Between 30 and 40 foreign and Nigerian workers have been permitted to leave during the crisis, according to the unions and Transocean. It is not clear how many expatriates remain.
Nigeria's National Union of Petroleum and Natural Gas workers said the conflict over the sackings was over, but that workers were still refusing an order to evacuate the rigs.
Union president Peter Akpatason said the workers were prepared to leave the platforms under a standard crew changeover, but fear they will be sacked if they leave for shore without being replaced by another crew.
"The meeting was blocked because management was not ready to change its rigid position. They are not ready to shift ground," he said.
E-mail messages from the trapped workers have warned that the strikers have threatened to blow up the rigs and kill everyone on board if Transocean attempts to take them back by force.

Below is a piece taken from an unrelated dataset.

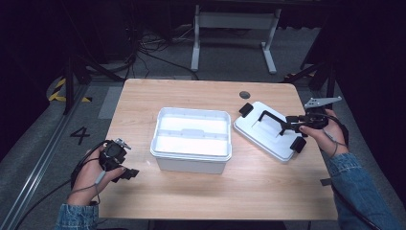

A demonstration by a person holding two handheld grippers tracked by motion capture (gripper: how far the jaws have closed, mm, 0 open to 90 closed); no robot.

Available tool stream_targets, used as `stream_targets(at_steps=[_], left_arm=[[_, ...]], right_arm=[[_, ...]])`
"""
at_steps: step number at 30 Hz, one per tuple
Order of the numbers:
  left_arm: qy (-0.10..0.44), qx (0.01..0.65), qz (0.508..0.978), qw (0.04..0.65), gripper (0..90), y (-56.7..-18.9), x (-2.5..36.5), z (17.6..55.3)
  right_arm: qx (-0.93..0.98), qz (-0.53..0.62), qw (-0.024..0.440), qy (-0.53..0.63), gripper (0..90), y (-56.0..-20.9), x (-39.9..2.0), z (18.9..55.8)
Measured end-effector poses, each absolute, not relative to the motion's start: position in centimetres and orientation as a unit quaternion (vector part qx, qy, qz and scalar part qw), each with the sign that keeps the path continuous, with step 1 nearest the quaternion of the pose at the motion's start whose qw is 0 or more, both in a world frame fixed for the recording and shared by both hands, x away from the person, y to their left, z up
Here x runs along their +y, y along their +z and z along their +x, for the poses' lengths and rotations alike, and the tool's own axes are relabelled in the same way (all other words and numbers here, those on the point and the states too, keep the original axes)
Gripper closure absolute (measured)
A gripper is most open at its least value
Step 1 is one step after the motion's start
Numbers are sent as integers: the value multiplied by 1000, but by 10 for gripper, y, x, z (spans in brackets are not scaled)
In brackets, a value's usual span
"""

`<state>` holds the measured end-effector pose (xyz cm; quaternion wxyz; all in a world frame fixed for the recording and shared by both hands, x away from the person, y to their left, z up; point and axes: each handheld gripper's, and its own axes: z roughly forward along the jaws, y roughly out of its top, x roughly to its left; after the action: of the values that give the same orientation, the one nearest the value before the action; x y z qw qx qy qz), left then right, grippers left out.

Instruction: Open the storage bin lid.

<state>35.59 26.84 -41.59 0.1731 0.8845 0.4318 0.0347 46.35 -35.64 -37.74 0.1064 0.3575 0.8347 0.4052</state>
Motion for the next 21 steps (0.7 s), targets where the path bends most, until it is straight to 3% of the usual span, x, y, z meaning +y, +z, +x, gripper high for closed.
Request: stream_targets(at_steps=[10,21], left_arm=[[35,433,883,176,244,-416,269,350],[35,429,885,176,248,-417,267,344]], right_arm=[[855,314,81,405,508,-366,-334,419],[872,281,57,396,489,-384,-307,391]])
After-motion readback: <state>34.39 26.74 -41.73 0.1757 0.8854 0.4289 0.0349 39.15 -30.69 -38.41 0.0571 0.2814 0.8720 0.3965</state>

But industry and diplomatic sources in Nigeria have played down such threats and foreign missions here do not regard the trapped oilmen as hostages.
"Throughout this strike our reports from the rigs ... have consistently said the situation remains relatively calm," Cantwell said, adding that people are free to move around the rigs, and the striking workers who control access are not blocking shipments of food and water.
The deployment of the navy will raise tensions, however.
Akapatason said that his union would advise against such an operation.
"If they don't comply with this we will be forced to take appropriate action," he said, warning of an extension of the strike.
Transocean has won a court injunction ordering the strikers off the platforms and has retained four bailiffs, each accompanied by three armed police officers, to enforce the order.
The workers have comandeered four platforms, the Sedco 709, the MG Hulme, the Trident 8 and the Trident 6, in three areas along the southern Nigerian coast, two of them in deep water and one on the continental shelf.
Three of the platforms -- one in the deep water Bonga field and two on the continental shelf in the EA field just off the western Delta in the Gulf of Guinea -- are leased by the Anglo-Dutch oil group Shell.
One deepwater well off the eastern Delta in the Bight of Bonny is leased by France's TotalFinaElf.
A Shell spokesman said some of its expatriate employees were among the trapped workers, but that it was not involved in the talks except in an advisory role.
Nigerian oil facilities are often taken over by strikers or by local militants keen to extract lucrative concessions from the wealthy foreign companies that produce the country's sole profitable export.
It is rare for expatriate staff to be hurt in these incidents.
Last month, violent unrest in the western Niger Delta forced three oil multinationals to suspend their operations, stopping more than 40 percent of Nigeria's daily exports of crude.
Nigeria is the world's sixth largest oil exporter, with an OPEC quota of more than two million barrels per day.